Task instructions:
Retype all of the listing exactly, with no pictures.

Recorded information:
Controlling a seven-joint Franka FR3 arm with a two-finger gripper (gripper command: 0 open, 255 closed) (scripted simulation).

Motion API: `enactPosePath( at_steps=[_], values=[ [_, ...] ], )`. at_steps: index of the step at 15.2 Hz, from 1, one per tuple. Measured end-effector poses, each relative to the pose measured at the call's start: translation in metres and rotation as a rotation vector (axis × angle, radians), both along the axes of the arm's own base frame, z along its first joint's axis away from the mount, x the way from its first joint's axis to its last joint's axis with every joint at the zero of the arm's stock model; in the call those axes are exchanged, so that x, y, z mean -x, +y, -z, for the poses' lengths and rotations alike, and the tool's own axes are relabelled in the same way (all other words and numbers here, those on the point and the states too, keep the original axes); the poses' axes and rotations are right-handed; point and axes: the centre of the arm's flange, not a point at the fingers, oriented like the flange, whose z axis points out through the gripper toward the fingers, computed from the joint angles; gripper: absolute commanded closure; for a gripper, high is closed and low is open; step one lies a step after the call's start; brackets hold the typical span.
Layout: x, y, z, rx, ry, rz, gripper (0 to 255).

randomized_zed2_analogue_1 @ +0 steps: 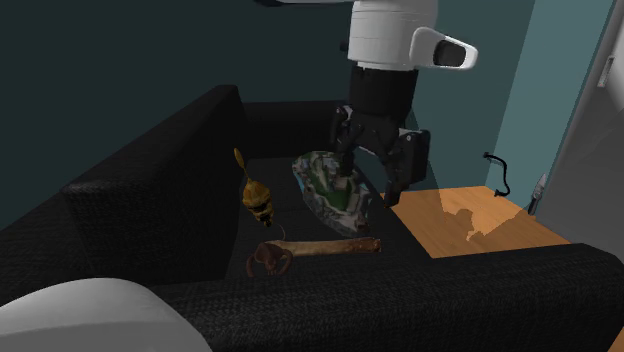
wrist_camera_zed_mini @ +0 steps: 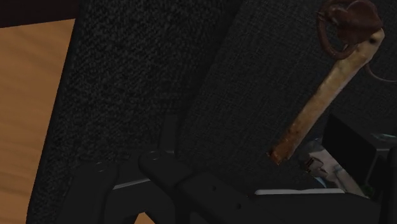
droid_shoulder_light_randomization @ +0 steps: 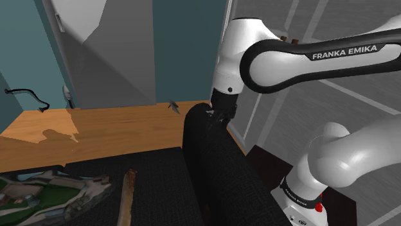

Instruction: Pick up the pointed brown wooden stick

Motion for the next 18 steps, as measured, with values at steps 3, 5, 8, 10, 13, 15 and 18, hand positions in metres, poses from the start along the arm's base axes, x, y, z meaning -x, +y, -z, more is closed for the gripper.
enactPosePath(
  at_steps=[3, 5, 8, 10, 13, 15, 18],
  values=[
    [-0.008, 0.028, 0.03, -0.004, -0.005, 0.04, 0],
    [-0.014, 0.045, 0.051, -0.006, -0.01, 0.068, 0],
    [-0.022, 0.066, 0.076, -0.009, -0.017, 0.109, 0],
    [-0.028, 0.083, 0.095, -0.011, -0.021, 0.135, 0],
    [-0.042, 0.108, 0.124, -0.015, -0.028, 0.176, 0],
    [-0.049, 0.128, 0.141, -0.018, -0.031, 0.202, 0],
    [-0.062, 0.15, 0.165, -0.023, -0.037, 0.245, 0]
  ],
)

Reply to the exercise:
Controlling a seven-joint Franka FR3 arm with a two-finger gripper (gripper command: 0 open, 255 closed) (scripted simulation).

Motion API: `enactPosePath( at_steps=[_], values=[ [_, ...] ], )`. at_steps: index of the step at 15.2 Hz, from 1, one per tuple. Measured end-effector poses, each relative to the pose measured at the call's start: translation in metres and rotation as a rotation vector (axis × angle, radians), both along the axes of the arm's own base frame, z along its first joint's axis away from the mount, x the way from its first joint's axis to its last joint's axis with every joint at the zero of the arm's stock model; in the call those axes are exchanged, so that x, y, z mean -x, +y, -z, for the poses' lengths and rotations alike, and the tool's own axes are relabelled in the same way (all other words and numbers here, those on the point and the states too, keep the original axes); the poses' axes and rotations are right-handed; point and axes: the centre of the arm's flange, not a point at the fingers, oriented like the flange, whose z axis points out through the gripper toward the fingers, computed from the joint angles; gripper: absolute commanded closure; for a gripper, high is closed and low is open; step one lies a step after the call's start; brackets hold the typical span.
Layout: x, y, z, rx, ry, rz, gripper (0 to 255).

randomized_zed2_analogue_1 @ +0 steps: 
wrist_camera_zed_mini @ +0 steps: 
droid_shoulder_light_randomization @ +0 steps: 

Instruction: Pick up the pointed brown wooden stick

Motion for the next 18 steps, as measured, with values at steps 3, 5, 8, 10, 13, 15 and 18, hand positions in metres, poses from the start along the arm's base axes, x, y, z meaning -x, +y, -z, more is closed for the gripper.
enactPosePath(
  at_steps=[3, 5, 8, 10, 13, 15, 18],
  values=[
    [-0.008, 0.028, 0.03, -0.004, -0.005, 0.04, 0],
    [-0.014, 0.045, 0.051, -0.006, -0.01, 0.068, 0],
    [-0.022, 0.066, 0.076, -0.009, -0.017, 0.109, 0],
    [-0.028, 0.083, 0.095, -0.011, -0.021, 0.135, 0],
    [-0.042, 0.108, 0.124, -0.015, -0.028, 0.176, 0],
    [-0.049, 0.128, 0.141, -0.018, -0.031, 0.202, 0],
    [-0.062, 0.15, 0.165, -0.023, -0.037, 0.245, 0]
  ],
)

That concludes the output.